Martedì Trump ha dichiarato che Israele ha accettato le condizioni necessarie per finalizzare un cessate il fuoco di 60 giorni con Hamas, durante i quali le parti lavoreranno per porre fine alla guerra.
Ieri gli è stato chiesto se Hamas avesse accettato l’ultimo accordo di cessate il fuoco e lui ha risposto: “Vedremo cosa succederà, lo sapremo nelle prossime 24 ore”.
Una fonte vicina ad Hamas ha dichiarato giovedì che il gruppo islamista ha cercato garanzie che la nuova proposta di cessate il fuoco sostenuta dagli Stati Uniti avrebbe portato alla fine della guerra di Israele a Gaza.
Due funzionari israeliani hanno affermato che i dettagli sono ancora in fase di definizione.
L’ultimo spargimento di sangue nel decennale conflitto israelo-palestinese è stato innescato nell’ottobre 2023, quando Hamas ha attaccato Israele, uccidendo 1.200 persone e prendendo circa 250 ostaggi, secondo i conteggi israeliani.
A tarda ora giunge la notizia che Hamas afferma di aver dato una risposta “positiva” all’ultima proposta di cessate il fuoco a Gaza, ma ha affermato che sono necessari ulteriori colloqui per l’attuazione. Non è chiaro se la dichiarazione di Hamas significhi che abbia accettato la proposta del presidente degli Stati Uniti Donald Trump di un cessate il fuoco di 60 giorni.
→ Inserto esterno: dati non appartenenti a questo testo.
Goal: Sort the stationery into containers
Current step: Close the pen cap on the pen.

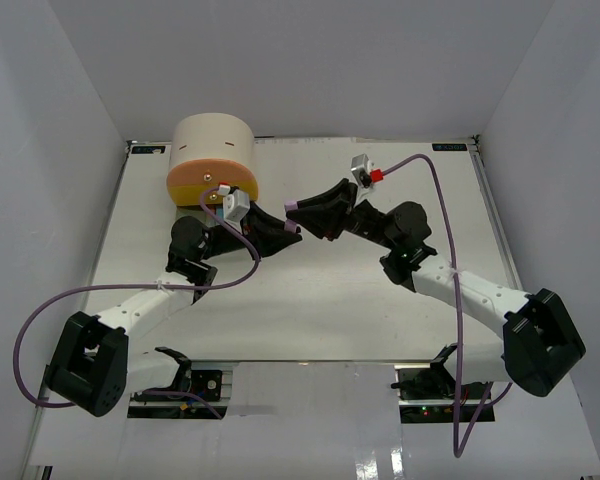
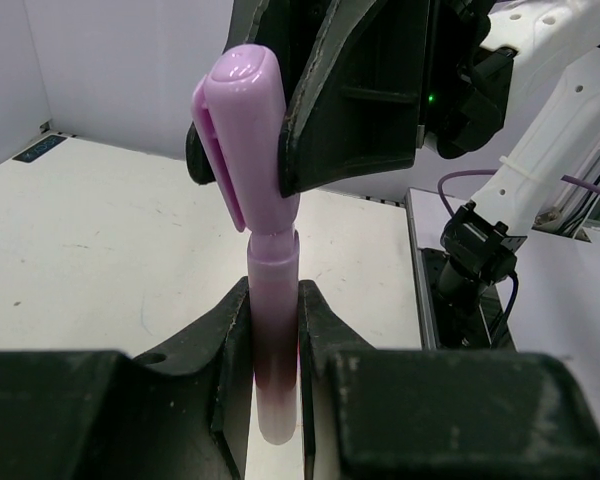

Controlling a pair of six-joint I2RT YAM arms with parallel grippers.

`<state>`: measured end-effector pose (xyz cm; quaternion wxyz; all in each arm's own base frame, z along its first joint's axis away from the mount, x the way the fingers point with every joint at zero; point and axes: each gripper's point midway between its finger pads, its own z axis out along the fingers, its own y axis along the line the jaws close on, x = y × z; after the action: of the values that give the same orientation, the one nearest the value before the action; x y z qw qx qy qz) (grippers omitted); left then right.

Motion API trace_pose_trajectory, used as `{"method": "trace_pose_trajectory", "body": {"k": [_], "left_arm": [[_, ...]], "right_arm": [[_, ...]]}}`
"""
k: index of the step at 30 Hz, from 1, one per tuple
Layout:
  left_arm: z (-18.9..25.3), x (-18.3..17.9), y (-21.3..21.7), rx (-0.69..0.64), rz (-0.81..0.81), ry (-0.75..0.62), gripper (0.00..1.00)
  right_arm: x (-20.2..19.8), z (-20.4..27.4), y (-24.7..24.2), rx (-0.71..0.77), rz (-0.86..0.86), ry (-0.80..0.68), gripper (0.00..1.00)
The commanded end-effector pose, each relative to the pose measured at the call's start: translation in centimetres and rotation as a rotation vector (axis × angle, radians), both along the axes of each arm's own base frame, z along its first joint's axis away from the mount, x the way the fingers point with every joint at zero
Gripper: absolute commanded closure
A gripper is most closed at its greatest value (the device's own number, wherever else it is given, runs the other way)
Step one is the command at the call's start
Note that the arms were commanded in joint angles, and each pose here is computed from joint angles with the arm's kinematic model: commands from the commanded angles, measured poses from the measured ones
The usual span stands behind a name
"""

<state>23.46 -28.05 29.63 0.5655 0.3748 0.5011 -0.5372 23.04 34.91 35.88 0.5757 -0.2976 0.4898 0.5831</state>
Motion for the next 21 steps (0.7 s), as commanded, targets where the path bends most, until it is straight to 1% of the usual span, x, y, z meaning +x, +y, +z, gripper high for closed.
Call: {"method": "trace_pose_trajectory", "body": {"k": [1, 6, 10, 14, 21], "left_arm": [[1.7, -0.7, 0.4, -0.047, 0.008, -0.058, 1.0], [3.3, -0.6, 0.4, -0.089, 0.011, -0.07, 1.0], [4.8, -0.1, 0.2, -0.101, 0.022, -0.099, 1.0], [5.8, 0.0, 0.0, -0.115, 0.013, -0.126, 1.0], [6.2, -0.4, -0.2, -0.121, -0.031, -0.132, 1.0]], "right_arm": [[-0.8, 2.3, -0.8, 0.061, -0.016, -0.078, 0.88], [-1.3, 2.4, -0.9, 0.07, 0.001, -0.08, 0.85], [-1.6, 2.3, -0.7, 0.065, 0.011, -0.082, 0.79], [-1.7, 2.2, -0.5, 0.062, 0.019, -0.085, 0.75], [-1.9, 2.2, -0.5, 0.039, 0.024, -0.096, 0.68]]}}
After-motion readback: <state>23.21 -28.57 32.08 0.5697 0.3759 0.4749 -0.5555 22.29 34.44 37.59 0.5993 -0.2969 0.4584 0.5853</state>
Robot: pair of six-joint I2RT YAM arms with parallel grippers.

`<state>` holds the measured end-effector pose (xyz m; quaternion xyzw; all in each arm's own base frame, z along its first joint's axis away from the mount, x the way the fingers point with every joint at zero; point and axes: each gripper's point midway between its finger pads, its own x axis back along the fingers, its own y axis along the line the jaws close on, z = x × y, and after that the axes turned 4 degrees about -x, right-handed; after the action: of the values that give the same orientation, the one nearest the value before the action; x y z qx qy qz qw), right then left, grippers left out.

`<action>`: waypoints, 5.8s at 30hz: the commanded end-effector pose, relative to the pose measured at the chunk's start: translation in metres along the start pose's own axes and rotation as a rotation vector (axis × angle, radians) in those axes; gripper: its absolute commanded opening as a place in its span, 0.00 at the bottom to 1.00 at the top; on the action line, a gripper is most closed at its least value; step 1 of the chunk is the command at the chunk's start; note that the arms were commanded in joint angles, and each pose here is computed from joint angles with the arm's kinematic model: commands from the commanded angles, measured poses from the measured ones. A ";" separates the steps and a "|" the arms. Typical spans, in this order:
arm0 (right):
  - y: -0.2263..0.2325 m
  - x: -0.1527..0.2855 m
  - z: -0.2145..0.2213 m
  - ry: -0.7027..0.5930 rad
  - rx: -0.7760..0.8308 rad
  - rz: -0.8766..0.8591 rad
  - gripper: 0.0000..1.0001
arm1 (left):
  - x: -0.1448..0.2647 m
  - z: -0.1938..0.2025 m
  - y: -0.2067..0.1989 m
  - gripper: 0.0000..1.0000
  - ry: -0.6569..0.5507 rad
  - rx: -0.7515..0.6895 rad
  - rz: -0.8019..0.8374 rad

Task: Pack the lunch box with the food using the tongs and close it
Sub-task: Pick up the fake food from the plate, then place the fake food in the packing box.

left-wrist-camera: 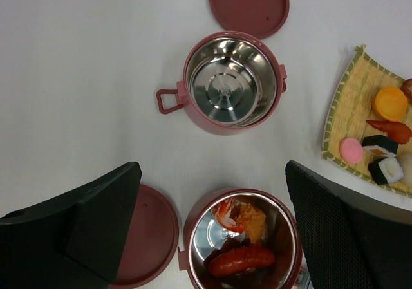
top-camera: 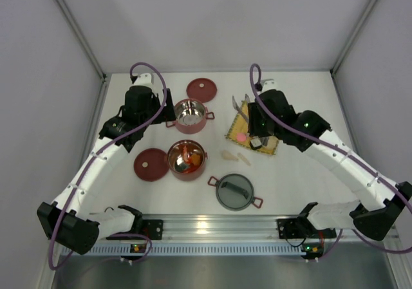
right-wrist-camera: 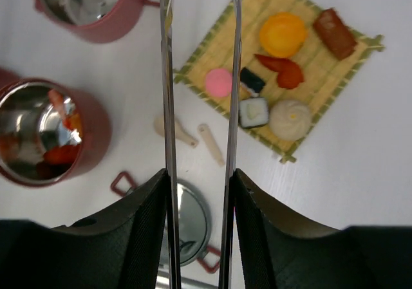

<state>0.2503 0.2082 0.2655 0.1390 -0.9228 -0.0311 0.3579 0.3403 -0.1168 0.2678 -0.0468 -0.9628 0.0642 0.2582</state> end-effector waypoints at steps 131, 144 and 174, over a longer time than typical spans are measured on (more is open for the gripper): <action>-0.153 -0.022 0.006 0.003 -0.159 0.285 0.20 | 0.002 -0.003 -0.003 0.99 -0.020 0.006 0.018; -0.067 0.003 -0.003 -0.022 -0.104 -0.021 0.18 | 0.001 -0.002 -0.003 0.99 -0.017 0.005 0.014; 0.127 0.035 0.073 0.153 0.155 -0.478 0.31 | 0.002 -0.001 -0.001 0.99 -0.017 0.006 0.006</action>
<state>0.1417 0.2999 0.2205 0.3636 -0.8200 0.0002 0.4420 0.3399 -0.1166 0.2655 -0.0463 -0.9622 0.0634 0.2607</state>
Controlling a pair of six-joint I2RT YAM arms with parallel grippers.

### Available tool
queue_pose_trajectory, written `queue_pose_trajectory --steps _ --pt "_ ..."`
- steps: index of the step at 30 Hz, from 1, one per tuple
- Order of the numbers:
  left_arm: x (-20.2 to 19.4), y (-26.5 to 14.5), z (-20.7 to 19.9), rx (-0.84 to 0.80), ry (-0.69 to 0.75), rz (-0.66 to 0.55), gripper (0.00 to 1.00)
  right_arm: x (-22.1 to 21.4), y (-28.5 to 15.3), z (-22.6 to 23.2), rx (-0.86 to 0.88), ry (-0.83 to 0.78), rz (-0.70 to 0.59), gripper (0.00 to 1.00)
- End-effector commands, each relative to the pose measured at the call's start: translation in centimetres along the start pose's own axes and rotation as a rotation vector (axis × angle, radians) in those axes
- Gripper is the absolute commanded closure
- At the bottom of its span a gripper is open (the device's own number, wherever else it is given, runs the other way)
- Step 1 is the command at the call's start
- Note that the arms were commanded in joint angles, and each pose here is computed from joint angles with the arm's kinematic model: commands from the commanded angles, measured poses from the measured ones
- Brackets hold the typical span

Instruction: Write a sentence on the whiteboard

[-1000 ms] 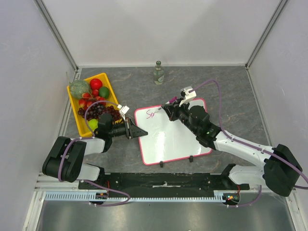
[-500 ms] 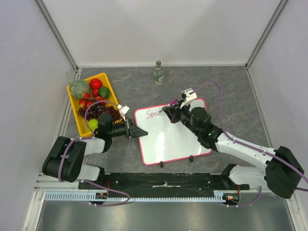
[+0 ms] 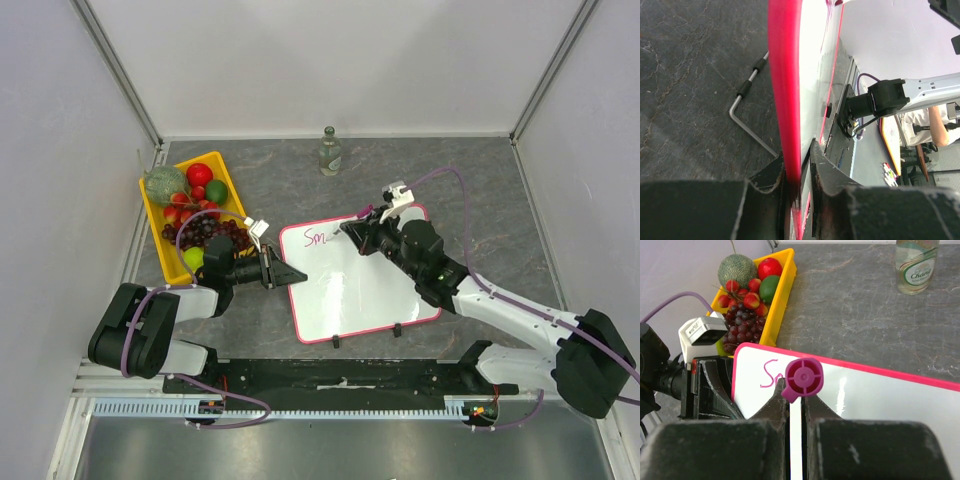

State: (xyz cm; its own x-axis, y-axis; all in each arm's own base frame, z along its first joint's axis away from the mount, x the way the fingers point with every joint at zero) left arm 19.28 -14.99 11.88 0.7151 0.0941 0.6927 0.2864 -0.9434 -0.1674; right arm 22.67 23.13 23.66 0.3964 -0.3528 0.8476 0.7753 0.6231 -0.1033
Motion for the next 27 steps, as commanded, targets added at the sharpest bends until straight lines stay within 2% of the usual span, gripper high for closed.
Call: queue_pose_trajectory --steps 1,7,27 --pt "-1.3 0.1 1.1 0.054 0.042 0.036 0.98 3.5 -0.2 1.8 0.069 0.039 -0.082 1.00" --pt "-1.3 0.1 1.1 0.055 0.042 0.035 0.98 4.1 0.4 1.5 0.057 0.032 -0.096 1.00" --pt "-1.3 0.1 1.1 0.053 0.042 0.037 0.98 0.9 0.5 -0.9 -0.003 0.011 -0.012 1.00"
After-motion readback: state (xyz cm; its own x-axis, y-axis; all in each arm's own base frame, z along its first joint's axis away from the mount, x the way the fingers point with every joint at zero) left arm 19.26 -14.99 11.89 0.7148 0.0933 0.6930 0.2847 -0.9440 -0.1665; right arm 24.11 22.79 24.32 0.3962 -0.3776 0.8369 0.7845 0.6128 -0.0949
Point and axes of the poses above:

Hamas ha cercato garanzie che la tregua iniziale avrebbe portato alla fine totale della guerra, che dura ormai da quasi 21 mesi. In una dichiarazione rilasciata ieri sera, Hamas ha affermato di aver “fornito una risposta positiva ai mediatori”. “Il movimento è pronto con tutta serietà ad avviare immediatamente un ciclo di negoziati sul meccanismo per attuare questo quadro”, ha affermato, senza fornire ulteriori dettagli.
La situazione, come si vede è fluida, ma forse è il caso di cominciare a prendere Trump non alla lettera, ma sul serio.